EXERCISE BRIEF:
Print out the entire listing verbatim.

DATA SECTION:
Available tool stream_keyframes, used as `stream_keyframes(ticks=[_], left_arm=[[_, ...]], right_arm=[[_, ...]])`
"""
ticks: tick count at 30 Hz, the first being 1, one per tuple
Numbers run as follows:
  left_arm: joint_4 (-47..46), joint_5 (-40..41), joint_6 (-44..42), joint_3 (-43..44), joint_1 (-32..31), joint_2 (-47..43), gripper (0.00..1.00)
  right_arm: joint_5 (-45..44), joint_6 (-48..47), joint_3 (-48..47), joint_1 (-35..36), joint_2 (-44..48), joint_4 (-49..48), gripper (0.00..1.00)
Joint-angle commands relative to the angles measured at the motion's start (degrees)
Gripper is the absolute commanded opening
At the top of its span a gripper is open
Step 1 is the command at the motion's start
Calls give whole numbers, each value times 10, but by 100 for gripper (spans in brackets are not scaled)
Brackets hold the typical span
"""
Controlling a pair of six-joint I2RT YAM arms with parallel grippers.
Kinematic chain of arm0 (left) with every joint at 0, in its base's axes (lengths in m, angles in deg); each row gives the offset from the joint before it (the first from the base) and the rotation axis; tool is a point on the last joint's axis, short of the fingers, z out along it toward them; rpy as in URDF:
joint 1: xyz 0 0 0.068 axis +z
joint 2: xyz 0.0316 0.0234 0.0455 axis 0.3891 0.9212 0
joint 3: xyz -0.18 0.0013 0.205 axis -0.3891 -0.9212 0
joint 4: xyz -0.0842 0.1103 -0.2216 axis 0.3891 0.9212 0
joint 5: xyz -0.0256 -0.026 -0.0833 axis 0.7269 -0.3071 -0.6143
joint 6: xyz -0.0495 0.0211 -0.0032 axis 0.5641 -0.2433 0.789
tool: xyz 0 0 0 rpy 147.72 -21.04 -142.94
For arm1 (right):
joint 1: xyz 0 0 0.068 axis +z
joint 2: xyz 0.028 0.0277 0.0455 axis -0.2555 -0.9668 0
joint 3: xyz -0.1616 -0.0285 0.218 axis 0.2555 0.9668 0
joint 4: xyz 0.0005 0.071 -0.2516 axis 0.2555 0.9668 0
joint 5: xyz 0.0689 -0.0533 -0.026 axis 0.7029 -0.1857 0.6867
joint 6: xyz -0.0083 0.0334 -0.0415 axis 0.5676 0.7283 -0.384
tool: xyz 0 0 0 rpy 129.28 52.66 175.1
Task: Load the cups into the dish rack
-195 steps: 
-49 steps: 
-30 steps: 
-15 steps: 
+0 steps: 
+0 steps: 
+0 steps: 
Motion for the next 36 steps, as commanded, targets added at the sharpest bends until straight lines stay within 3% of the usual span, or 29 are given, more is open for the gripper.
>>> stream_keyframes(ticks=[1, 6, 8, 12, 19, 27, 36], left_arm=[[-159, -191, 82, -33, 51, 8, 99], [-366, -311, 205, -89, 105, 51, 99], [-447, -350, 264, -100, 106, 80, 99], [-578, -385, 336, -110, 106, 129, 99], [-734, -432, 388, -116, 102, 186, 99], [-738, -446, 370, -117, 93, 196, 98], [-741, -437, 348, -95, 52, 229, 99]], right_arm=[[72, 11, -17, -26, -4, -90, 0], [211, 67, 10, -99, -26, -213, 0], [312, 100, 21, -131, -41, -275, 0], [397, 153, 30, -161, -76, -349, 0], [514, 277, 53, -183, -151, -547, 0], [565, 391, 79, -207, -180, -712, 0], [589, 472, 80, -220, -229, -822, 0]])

ANSWER BOX:
Available tool stream_keyframes, used as `stream_keyframes(ticks=[_], left_arm=[[_, ...]], right_arm=[[_, ...]])`
"""
ticks: tick count at 30 Hz, the first being 1, one per tuple
Numbers run as follows:
  left_arm: joint_4 (-47..46), joint_5 (-40..41), joint_6 (-44..42), joint_3 (-43..44), joint_1 (-32..31), joint_2 (-47..43), gripper (0.00..1.00)
  right_arm: joint_5 (-45..44), joint_6 (-48..47), joint_3 (-48..47), joint_1 (-35..36), joint_2 (-44..48), joint_4 (-49..48), gripper (0.00..1.00)
Joint-angle commands relative to the angles measured at the motion's start (degrees)
Gripper is the absolute commanded opening
At the top of its span a gripper is open
Step 1 is the command at the motion's start
Calls give whole numbers, each value times 10, but by 100 for gripper (spans in brackets are not scaled)
Brackets hold the typical span
"""
Controlling a pair of six-joint I2RT YAM arms with parallel grippers.
Kinematic chain of arm0 (left) with every joint at 0, in its base's axes (lengths in m, angles in deg); each row gives the offset from the joint before it (the first from the base) and the rotation axis; tool is a point on the last joint's axis, short of the fingers, z out along it toward them; rpy as in URDF:
joint 1: xyz 0 0 0.068 axis +z
joint 2: xyz 0.0316 0.0234 0.0455 axis 0.3891 0.9212 0
joint 3: xyz -0.18 0.0013 0.205 axis -0.3891 -0.9212 0
joint 4: xyz -0.0842 0.1103 -0.2216 axis 0.3891 0.9212 0
joint 5: xyz -0.0256 -0.026 -0.0833 axis 0.7269 -0.3071 -0.6143
joint 6: xyz -0.0495 0.0211 -0.0032 axis 0.5641 -0.2433 0.789
tool: xyz 0 0 0 rpy 147.72 -21.04 -142.94
For arm1 (right):
joint 1: xyz 0 0 0.068 axis +z
joint 2: xyz 0.028 0.0277 0.0455 axis -0.2555 -0.9668 0
joint 3: xyz -0.1616 -0.0285 0.218 axis 0.2555 0.9668 0
joint 4: xyz 0.0005 0.071 -0.2516 axis 0.2555 0.9668 0
joint 5: xyz 0.0689 -0.0533 -0.026 axis 0.7029 -0.1857 0.6867
joint 6: xyz -0.0083 0.0334 -0.0415 axis 0.5676 0.7283 -0.384
tool: xyz 0 0 0 rpy 129.28 52.66 175.1
Task: Load the cups into the dish rack
-195 steps: 
-49 steps: 
-30 steps: 
-15 steps: 
+0 steps: 
+0 steps: 
+0 steps: 
Motion for the next 36 steps, as commanded, targets added at the sharpest bends until straight lines stay within 3% of the usual span, or 29 are given, more is open for the gripper.
>>> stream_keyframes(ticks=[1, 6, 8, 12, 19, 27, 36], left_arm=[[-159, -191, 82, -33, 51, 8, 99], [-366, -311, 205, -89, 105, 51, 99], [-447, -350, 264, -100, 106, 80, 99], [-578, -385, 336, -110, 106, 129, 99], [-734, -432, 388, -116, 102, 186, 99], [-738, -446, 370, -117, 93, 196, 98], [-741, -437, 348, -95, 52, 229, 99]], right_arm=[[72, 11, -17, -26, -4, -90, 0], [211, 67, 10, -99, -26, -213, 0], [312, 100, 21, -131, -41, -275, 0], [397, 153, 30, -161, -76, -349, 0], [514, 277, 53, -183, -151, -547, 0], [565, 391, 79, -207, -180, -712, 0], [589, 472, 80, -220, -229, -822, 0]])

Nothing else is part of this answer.